Chorley borough council ended up with a shortfall of £3.5 million. It took a Labour Minister to listen-I was knocking on his door and chasing Ministers around-and make up the difference of £3.5 million. I thank the Minister for the fact it is a Labour Government who have ensured that the railway station goes ahead. The only thing I would say is that the money is in the bank, but the spade is still not in the ground. I want to know why Network Rail has not started, because the money is there. We do not want to be in this stupid situation, where we have the £7 million but by the time we get around to constructing the station the cost has gone up to £8 million. I ask the Minister to put pressure on Network Rail and make the railway station happen now, not later.

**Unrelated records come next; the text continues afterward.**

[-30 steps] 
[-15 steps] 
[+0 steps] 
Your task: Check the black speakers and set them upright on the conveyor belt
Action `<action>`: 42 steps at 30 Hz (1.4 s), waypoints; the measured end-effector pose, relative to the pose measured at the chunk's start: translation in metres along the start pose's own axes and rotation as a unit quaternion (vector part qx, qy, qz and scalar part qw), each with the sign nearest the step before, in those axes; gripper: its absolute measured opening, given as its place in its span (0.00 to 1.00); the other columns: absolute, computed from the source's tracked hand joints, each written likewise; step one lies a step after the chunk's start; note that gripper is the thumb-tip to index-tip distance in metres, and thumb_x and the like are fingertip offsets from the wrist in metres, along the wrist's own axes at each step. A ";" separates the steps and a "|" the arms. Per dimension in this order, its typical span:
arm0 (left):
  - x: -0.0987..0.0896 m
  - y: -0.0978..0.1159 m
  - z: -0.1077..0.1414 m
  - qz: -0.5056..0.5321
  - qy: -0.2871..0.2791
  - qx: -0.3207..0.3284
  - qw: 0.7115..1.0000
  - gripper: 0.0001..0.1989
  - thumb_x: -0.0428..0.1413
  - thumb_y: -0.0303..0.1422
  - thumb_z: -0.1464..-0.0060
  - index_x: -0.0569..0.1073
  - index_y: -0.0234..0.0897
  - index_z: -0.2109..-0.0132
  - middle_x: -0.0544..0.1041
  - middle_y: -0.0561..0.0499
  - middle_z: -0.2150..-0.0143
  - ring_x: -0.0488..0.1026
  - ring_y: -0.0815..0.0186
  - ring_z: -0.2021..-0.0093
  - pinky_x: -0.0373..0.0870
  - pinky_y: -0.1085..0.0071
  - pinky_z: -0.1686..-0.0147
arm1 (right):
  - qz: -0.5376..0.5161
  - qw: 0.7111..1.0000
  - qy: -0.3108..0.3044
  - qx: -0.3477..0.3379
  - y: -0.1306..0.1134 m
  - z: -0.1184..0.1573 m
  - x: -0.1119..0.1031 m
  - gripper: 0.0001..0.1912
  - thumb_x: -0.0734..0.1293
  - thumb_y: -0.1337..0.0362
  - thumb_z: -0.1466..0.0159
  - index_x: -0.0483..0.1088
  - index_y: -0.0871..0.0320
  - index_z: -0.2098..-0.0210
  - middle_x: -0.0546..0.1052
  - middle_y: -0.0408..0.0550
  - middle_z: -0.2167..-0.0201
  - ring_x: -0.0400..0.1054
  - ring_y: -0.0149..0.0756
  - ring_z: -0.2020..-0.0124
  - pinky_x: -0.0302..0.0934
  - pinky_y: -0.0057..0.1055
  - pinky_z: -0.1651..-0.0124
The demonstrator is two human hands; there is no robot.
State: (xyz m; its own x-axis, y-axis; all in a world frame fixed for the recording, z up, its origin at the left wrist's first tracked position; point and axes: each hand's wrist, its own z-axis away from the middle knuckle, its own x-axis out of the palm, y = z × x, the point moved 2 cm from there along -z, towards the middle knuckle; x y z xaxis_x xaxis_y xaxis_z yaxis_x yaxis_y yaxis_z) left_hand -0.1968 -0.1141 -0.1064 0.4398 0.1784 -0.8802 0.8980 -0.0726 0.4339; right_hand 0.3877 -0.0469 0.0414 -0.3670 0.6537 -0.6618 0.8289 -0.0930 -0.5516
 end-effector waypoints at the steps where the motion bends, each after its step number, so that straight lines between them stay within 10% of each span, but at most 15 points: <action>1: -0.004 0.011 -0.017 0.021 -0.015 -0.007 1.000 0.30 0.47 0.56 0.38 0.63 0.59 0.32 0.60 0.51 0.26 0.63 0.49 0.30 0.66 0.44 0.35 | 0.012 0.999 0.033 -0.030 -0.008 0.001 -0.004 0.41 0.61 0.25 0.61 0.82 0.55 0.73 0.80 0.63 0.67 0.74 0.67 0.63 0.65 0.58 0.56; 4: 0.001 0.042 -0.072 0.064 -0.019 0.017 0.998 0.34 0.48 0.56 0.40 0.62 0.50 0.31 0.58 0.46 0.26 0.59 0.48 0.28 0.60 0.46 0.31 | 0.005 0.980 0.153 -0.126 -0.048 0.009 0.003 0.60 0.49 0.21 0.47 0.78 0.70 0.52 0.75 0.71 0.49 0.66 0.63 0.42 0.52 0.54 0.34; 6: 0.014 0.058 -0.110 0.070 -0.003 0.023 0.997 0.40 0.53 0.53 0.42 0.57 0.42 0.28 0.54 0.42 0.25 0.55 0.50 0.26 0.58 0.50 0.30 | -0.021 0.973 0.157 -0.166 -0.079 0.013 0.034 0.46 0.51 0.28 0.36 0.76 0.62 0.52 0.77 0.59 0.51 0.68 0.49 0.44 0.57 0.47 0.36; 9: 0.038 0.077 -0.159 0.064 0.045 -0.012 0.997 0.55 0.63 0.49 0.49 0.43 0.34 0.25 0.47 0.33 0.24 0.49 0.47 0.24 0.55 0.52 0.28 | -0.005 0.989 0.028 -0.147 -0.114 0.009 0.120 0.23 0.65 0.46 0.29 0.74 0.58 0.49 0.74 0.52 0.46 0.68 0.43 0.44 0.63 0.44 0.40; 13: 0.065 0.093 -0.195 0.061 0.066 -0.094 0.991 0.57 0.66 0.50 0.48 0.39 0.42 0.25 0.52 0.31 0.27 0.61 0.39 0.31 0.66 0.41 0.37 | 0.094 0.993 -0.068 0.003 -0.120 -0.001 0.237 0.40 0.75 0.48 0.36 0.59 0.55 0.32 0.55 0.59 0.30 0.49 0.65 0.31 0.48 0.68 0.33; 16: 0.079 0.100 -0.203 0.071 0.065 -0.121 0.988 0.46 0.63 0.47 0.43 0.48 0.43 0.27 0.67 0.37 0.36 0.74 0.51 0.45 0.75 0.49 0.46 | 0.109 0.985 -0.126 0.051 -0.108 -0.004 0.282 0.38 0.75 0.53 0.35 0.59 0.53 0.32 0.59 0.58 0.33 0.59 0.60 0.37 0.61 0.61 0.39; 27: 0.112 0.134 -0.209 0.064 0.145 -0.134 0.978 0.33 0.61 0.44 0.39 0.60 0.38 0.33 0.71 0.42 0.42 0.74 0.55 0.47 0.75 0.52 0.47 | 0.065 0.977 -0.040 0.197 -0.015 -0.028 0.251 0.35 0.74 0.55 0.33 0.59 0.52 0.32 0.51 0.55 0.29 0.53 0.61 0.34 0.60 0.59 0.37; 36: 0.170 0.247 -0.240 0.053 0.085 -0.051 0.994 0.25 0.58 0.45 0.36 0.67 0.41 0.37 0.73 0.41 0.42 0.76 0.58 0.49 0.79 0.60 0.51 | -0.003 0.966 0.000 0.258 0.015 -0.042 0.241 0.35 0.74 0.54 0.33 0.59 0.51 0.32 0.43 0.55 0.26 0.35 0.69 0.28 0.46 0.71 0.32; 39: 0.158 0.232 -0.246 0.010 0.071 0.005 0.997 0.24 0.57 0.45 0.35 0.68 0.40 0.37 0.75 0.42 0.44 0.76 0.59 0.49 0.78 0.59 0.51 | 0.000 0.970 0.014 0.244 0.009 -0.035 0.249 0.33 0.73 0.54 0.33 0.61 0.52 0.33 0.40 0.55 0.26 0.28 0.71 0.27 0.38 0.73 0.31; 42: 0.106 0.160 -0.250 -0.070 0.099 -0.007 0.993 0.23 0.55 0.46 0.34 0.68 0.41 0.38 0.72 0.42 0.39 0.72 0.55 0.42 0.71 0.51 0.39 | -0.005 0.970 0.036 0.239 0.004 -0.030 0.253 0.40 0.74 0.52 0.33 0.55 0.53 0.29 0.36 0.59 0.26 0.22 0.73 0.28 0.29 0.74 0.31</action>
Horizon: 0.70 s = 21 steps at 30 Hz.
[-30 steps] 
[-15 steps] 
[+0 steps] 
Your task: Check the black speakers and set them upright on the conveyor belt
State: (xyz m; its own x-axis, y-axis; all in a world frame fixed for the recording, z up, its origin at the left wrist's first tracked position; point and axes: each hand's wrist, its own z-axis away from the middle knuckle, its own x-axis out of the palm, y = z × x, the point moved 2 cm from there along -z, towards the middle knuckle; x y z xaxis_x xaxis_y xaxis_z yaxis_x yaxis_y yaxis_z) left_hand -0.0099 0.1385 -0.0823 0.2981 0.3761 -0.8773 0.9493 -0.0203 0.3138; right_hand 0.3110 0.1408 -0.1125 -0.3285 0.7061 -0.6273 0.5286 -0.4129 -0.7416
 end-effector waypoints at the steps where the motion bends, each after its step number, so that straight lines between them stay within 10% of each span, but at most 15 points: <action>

Chorley borough has played a crafty one. While I was banging on to the Minister to give us £3.5 million, another chunk of Royal Ordnance land came along and Chorley borough got section 106 money-£3.5 million for transport. Of course, it does not need that for the railway station, because the Government are paying for it. I say to the Minister that it is important to consider that there is £3.5 million extra in Chorley's coffers. Chorley is not a transport authority; it is a borough council. I am not sure what it is going to do with the £3.5 million that it is sitting on, but I know that as part of the 106 agreement, they have that money.
Perhaps we ought to hand the money over to the county, which is the transport authority, because it could make a real difference. That £3.5 million could be spent on bus services, such as the 124 between Chorley and Blackburn. That bus no longer uses its old route, because unfortunately the subsidies have gone, but we have £3.5 million that we can put into subsidising the routes and buses in Chorley. I urge the Minister to pressurise Chorley borough to deliver a transport service that is second to none. With £3.5 million in the bank for transport, we can make a real difference to the people of Chorley. That is what we need to be doing.
Of course, it is fantastic that people in Chorley have benefited from the freedom pass, and that pensioners can go out on the buses for free. However, we should extend the pass to trains. Perhaps we ought to run a pilot scheme. There is £3.5 million in the tiny district
authority account waiting to be spent, so perhaps we ought to trial a young people's freedom pass. If we could give the schoolchildren and teenagers of Chorley the freedom pass, it would make a real difference. We should consider that challenge, because it would mean that young people in Chorley would benefit, just like young people in London, so it is a good idea. Using the £3.5 million in such a way would make a difference, and if people have a freedom pass when they are at school or college, it will get them into the habit of using public transport. We cannot force people to use public transport; we have to make public transport attractive, and my proposal is a way of doing so.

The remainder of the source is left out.